Every line of the data is to be reproduced exactly.

▶ [Information supplied]
====

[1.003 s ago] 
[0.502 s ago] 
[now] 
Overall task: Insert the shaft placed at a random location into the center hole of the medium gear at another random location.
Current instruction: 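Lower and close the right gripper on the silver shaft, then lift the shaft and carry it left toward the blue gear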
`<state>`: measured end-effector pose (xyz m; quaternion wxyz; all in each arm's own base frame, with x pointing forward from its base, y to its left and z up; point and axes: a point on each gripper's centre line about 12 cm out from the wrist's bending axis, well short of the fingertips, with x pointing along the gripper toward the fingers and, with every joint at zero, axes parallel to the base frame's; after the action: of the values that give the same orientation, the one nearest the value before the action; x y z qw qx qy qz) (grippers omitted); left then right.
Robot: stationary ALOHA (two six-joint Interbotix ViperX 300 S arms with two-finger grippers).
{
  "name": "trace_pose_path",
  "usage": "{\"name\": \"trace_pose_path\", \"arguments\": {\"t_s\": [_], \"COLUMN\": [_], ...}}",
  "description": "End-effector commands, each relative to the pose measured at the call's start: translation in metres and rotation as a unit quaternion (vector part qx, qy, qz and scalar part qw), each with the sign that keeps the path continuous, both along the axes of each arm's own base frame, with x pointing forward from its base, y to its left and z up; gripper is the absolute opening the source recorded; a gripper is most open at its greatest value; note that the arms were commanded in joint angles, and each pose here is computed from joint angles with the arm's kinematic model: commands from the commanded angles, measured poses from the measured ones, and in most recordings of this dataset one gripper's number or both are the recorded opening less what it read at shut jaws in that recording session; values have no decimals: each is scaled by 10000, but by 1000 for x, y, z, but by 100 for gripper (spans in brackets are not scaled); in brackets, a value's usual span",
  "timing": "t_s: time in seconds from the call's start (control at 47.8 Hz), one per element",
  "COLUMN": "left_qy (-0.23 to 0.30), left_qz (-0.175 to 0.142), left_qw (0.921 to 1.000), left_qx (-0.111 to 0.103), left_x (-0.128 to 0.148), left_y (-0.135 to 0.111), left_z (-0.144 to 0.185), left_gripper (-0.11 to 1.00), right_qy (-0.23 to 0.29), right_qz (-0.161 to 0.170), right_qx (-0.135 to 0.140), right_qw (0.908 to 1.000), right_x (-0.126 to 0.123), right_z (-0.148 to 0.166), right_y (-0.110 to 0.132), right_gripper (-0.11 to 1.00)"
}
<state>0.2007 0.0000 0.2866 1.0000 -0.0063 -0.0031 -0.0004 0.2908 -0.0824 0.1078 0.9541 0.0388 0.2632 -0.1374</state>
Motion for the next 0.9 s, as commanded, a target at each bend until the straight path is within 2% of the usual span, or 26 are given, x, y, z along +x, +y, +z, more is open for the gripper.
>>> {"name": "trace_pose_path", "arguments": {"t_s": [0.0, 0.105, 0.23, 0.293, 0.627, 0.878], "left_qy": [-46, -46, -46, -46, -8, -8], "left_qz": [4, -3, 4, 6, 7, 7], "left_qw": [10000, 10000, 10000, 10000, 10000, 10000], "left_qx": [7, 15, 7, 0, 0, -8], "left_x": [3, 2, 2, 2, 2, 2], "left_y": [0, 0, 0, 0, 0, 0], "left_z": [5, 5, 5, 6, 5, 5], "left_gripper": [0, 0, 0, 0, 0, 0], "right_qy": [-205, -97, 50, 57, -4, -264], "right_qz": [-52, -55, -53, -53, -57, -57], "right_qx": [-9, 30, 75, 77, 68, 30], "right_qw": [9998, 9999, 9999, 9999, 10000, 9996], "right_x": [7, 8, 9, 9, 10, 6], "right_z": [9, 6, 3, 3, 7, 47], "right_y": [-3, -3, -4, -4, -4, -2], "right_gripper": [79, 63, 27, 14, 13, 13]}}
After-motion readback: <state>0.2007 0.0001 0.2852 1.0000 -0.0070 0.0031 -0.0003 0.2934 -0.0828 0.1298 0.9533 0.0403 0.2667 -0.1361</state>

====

▶ [Result]
[1.003 s ago] 
[0.502 s ago] 
[now] 
Overall task: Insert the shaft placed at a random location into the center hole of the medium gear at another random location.
Current instruction: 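Lower and close the right gripper on the silver shaft, then lift the shaft and carry it left toward the blue gear
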`<state>`: measured end-effector pose (xyz m; quaternion wxyz; all in each arm's own base frame, with x pointing forward from its base, y to its left and z up; point and axes: a point on each gripper's centre line about 12 cm out from the wrist's bending axis, well short of the fingertips, with x pointing along the gripper toward the fingers and, with every joint at zero, axes parallel to the base frame's; after the action: of the values that give the same orientation, the one nearest the value before the action; x y z qw qx qy qz) (grippers omitted); left then right.
Robot: stationary ALOHA (two six-joint Interbotix ViperX 300 S arms with two-finger grippers).
{
  "name": "trace_pose_path",
  "usage": "{\"name\": \"trace_pose_path\", \"arguments\": {\"t_s\": [_], \"COLUMN\": [_], ...}}",
  "description": "End-effector commands, each relative to the pose measured at the call's start: translation in metres and rotation as a unit quaternion (vector part qx, qy, qz and scalar part qw), each with the sign that keeps the path continuous, both along the axes of each arm's own base frame, with x pointing forward from its base, y to its left and z up; gripper is the absolute opening the source recorded; a gripper is most open at its greatest value; note that the arms were commanded in joint angles, and each pose here is computed from joint angles with the arm's kinematic model: commands from the commanded angles, measured poses from the measured ones, and in most recordings of this dataset one gripper's number or both are the recorded opening less what it read at shut jaws in that recording session; values have no decimals: each is scaled by 10000, but by 1000 for x, y, z, but by 100 for gripper (spans in brackets are not scaled); in brackets, a value's usual span",
  "timing": "t_s: time in seconds from the call's start (control at 47.8 Hz), one per element",
  "COLUMN": "left_qy (-0.23 to 0.30), left_qz (-0.175 to 0.142), left_qw (0.921 to 1.000), left_qx (-0.111 to 0.103), left_x (-0.128 to 0.148), left_y (-0.135 to 0.111), left_z (-0.144 to 0.185), left_gripper (-0.11 to 1.00), right_qy (-0.23 to 0.29), right_qz (-0.161 to 0.170), right_qx (-0.135 to 0.140), right_qw (0.908 to 1.000), right_x (-0.126 to 0.123), right_z (-0.148 to 0.166), right_y (-0.110 to 0.132), right_gripper (-0.11 to 1.00)"
}
<state>0.2007 0.0000 0.2866 1.0000 -0.0063 -0.0031 -0.0004 0.2908 -0.0824 0.1078 0.9541 0.0388 0.2632 -0.1374</state>
Motion for the next 0.9 s, as commanded, a target at each bend until the straight path is within 2% of the usual span, or 26 are given, x, y, z along +x, +y, +z, more is open for the gripper.
>>> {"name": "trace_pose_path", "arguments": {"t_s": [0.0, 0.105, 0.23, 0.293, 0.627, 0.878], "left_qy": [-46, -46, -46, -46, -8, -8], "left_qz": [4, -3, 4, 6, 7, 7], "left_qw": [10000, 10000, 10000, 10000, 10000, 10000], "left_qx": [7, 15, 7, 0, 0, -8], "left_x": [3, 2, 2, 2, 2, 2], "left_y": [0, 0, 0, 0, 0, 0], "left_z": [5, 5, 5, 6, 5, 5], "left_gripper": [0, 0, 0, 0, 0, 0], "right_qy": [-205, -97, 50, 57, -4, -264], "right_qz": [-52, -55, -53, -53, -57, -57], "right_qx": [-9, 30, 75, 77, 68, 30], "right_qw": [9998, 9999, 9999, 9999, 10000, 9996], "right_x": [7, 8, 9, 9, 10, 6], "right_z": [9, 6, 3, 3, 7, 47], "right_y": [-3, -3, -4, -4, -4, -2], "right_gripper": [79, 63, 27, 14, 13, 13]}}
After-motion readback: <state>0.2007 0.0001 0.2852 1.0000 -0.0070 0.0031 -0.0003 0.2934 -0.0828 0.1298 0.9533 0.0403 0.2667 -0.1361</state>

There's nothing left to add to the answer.